Author | : Benjamin Claude Brower |
Publisher | : Columbia University Press |
Total Pages | : 442 |
Release | : 2011 |
Genre | : History |
ISBN | : 0231154933 |
In the mid-nineteenth century, French colonial leaders in Algeria started southward into the Sahara, beginning a fifty-year period of violence. Lying in the shadow of the colonization of northern Algeria, which claimed the lives of over a million people, French empire in the Sahara sought power through physical force as it had elsewhere; yet violence in the Algerian Sahara followed a more complicated logic than the old argument that it was simply a way to get empire on the cheap. A Desert Named Peace examines colonial violence through multiple stories and across several fields of research. It presents four cases: the military conquests of the French army in the oases and officers' predisposition to use extreme violence in colonial conflicts; a spontaneous nighttime attack made by Algerian pastoralists on a French village, as notable for its brutality as for its obscure causes; the violence of indigenous forms of slavery and the colonial accommodations that preserved it during the era of abolition; and the struggles of French Romantics whose debates about art and politics arrived from Paris with disastrous consequences.
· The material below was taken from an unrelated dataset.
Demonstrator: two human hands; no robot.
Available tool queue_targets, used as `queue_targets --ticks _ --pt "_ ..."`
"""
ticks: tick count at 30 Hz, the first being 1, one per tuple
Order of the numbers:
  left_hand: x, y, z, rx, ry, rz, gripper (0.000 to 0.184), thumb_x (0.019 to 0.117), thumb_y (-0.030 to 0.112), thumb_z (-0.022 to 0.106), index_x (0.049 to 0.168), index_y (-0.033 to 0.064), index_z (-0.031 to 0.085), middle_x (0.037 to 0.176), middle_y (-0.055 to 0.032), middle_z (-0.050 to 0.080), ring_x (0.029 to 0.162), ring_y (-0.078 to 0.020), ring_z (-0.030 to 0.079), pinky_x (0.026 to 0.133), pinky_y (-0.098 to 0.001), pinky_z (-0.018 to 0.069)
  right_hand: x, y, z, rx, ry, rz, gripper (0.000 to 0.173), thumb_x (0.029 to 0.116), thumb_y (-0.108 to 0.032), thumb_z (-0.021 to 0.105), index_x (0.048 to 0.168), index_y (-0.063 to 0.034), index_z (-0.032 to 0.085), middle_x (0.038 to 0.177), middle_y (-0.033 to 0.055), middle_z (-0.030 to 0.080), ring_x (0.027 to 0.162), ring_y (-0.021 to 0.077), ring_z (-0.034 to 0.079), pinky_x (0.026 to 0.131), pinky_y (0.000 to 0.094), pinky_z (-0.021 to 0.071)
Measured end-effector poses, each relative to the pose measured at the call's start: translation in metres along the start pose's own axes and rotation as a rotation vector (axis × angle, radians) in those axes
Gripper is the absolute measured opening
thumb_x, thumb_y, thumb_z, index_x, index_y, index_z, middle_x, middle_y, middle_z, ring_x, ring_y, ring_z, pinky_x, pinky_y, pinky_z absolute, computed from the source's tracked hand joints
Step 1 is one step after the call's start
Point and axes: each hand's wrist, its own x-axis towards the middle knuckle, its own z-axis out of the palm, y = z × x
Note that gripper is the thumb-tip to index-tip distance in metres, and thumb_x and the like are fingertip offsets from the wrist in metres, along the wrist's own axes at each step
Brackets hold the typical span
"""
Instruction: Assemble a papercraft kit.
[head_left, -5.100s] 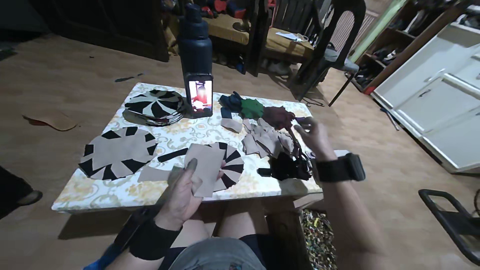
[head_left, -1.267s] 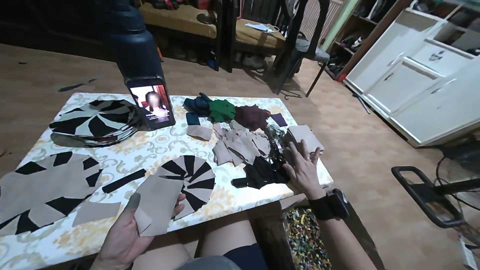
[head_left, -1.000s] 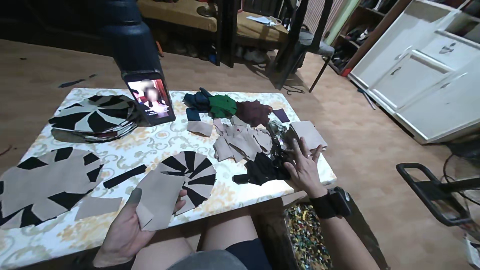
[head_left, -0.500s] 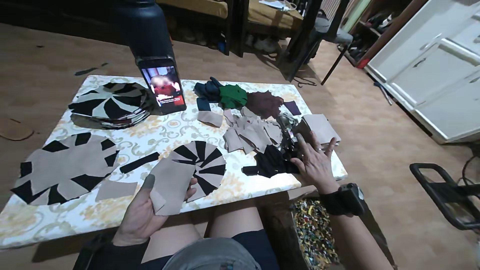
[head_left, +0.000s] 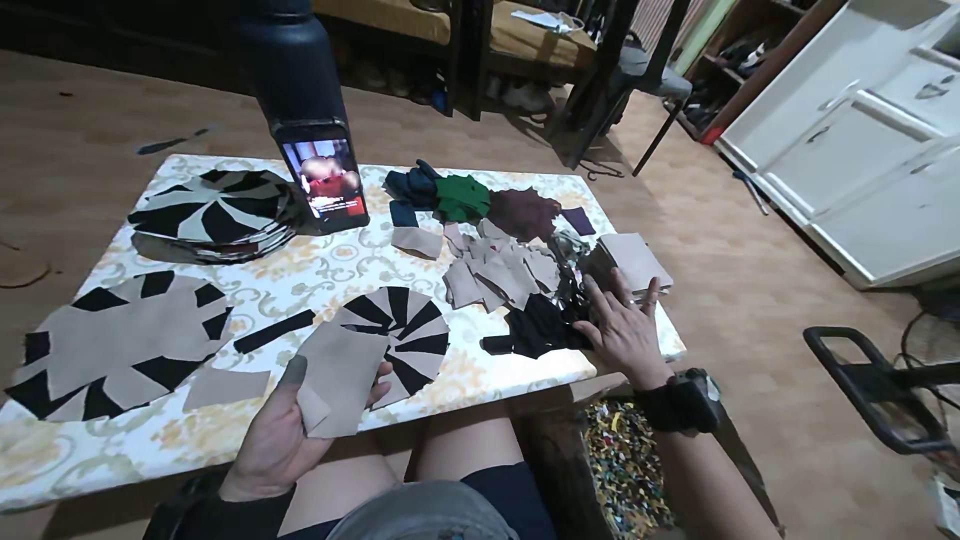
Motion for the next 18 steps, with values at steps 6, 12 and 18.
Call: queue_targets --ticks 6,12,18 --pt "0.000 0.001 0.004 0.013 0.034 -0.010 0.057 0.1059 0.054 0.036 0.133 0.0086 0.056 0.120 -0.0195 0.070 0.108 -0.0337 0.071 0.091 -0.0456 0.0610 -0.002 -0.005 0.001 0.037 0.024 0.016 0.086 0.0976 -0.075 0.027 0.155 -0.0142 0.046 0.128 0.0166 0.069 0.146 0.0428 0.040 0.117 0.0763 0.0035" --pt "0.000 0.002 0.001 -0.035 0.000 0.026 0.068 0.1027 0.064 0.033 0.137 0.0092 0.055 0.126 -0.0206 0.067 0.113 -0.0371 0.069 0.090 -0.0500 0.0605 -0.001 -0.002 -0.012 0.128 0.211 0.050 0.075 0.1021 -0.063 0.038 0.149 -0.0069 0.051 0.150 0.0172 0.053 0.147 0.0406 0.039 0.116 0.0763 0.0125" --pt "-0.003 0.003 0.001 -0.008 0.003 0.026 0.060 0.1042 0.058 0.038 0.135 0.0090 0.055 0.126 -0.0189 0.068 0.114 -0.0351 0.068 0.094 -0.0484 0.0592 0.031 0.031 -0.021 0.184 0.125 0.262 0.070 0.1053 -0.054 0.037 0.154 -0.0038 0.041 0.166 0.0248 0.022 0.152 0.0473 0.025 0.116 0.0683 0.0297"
Benjamin Claude Brower uses these different perspectives to reveal the unexpected causes of colonial violence, such as France's troubled revolutionary past and its influence on the military's institutional culture, the aesthetics of the sublime and its impact on colonial thinking, the ecological crises suffered by Saharan pastoralists under colonial rule, and the conflicting paths to authority inherent in Algerian Sufism. Directly engaging a controversial history, A Desert Named Peace offers an important backdrop to understanding the Algerian war for independence (1954-1962) and Algeria's ongoing internal war, begun in 1992, between the government and armed groups that claim to fight for an Islamist revolution.